Each line of the listing below containing the word "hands" should be returned.
"""
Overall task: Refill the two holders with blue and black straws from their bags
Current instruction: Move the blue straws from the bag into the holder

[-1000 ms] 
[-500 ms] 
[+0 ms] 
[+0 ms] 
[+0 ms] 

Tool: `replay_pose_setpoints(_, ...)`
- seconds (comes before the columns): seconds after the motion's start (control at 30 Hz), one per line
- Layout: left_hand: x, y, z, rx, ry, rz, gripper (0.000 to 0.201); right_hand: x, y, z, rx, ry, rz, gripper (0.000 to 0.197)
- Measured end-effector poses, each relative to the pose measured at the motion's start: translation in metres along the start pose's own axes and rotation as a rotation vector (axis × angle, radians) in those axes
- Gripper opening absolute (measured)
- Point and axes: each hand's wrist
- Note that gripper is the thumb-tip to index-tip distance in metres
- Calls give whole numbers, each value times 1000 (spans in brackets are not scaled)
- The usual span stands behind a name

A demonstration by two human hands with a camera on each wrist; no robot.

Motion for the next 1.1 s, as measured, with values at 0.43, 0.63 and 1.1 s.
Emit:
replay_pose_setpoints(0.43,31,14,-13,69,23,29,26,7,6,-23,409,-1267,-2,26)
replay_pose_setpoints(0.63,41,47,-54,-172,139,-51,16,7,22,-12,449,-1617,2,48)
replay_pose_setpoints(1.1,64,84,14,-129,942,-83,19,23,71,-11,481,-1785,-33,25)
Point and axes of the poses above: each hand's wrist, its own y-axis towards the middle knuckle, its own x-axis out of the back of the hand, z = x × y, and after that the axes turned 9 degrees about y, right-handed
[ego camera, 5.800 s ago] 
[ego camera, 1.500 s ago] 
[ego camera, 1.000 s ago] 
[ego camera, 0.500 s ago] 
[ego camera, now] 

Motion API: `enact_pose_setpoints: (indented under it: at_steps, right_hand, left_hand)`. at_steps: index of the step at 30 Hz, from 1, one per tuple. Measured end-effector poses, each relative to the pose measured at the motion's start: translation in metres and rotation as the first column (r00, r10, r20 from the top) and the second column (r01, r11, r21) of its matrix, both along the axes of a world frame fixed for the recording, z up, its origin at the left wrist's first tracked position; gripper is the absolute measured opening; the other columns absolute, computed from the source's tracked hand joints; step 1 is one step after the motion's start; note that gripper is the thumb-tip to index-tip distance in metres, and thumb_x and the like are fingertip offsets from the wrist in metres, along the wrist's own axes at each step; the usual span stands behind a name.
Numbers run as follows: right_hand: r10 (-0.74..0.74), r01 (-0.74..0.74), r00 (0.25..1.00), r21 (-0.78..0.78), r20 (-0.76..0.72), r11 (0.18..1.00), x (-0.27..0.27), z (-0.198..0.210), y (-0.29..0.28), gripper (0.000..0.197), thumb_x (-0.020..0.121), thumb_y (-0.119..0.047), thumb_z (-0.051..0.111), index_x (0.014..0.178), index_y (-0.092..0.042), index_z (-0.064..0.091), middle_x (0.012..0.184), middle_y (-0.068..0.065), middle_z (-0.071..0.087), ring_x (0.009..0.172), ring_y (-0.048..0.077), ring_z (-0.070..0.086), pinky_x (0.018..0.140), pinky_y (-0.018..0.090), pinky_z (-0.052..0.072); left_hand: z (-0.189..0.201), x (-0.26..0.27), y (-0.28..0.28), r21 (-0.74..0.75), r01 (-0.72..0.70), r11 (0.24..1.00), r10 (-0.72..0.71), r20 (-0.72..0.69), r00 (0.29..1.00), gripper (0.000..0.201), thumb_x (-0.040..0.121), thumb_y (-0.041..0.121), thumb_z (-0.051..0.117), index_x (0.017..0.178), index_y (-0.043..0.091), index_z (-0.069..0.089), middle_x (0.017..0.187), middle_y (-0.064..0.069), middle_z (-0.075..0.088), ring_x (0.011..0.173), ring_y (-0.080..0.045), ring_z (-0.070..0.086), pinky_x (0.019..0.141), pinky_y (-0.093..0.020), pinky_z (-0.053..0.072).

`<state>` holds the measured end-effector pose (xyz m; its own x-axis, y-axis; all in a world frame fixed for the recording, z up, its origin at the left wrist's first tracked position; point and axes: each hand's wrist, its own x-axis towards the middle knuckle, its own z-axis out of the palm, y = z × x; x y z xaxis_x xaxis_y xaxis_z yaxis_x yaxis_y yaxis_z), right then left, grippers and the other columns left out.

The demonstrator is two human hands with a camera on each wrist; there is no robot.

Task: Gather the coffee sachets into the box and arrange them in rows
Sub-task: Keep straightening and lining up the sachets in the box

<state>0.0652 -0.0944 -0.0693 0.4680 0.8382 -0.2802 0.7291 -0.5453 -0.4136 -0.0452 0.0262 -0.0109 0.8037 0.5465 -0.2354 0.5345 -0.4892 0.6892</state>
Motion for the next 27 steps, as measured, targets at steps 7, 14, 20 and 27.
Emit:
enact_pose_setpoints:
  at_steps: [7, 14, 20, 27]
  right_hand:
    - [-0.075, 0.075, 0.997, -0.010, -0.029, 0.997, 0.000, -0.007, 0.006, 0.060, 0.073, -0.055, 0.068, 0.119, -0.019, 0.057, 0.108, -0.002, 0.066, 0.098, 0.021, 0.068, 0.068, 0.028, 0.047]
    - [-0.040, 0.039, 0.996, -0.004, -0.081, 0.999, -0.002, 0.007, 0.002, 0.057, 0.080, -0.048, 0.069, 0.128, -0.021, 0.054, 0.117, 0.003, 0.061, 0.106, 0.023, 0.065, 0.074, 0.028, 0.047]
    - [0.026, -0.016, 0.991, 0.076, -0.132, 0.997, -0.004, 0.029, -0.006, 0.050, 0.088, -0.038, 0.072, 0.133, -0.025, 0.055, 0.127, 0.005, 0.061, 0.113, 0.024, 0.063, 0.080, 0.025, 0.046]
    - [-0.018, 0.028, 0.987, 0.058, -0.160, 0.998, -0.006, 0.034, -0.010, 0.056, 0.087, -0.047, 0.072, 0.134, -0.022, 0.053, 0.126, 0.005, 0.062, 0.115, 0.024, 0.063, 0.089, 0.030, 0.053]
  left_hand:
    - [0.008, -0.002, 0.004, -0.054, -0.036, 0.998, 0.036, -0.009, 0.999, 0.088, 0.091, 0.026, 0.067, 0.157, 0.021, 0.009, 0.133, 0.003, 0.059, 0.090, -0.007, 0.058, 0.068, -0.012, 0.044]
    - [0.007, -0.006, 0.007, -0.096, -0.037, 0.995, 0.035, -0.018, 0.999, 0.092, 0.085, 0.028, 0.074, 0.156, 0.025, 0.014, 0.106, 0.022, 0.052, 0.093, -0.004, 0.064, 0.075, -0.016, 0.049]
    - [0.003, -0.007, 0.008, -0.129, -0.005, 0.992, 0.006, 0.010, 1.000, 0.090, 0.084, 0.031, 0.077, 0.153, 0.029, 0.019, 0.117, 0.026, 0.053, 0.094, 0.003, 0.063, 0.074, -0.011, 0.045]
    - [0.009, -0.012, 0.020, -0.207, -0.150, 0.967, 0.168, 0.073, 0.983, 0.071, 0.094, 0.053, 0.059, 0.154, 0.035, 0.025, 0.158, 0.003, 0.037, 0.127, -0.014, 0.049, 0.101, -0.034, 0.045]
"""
**Answer to this problem**
A demonstration by two human hands with a camera on each wrist; no robot.
The demonstrator is two human hands with a camera on each wrist; there is no robot.

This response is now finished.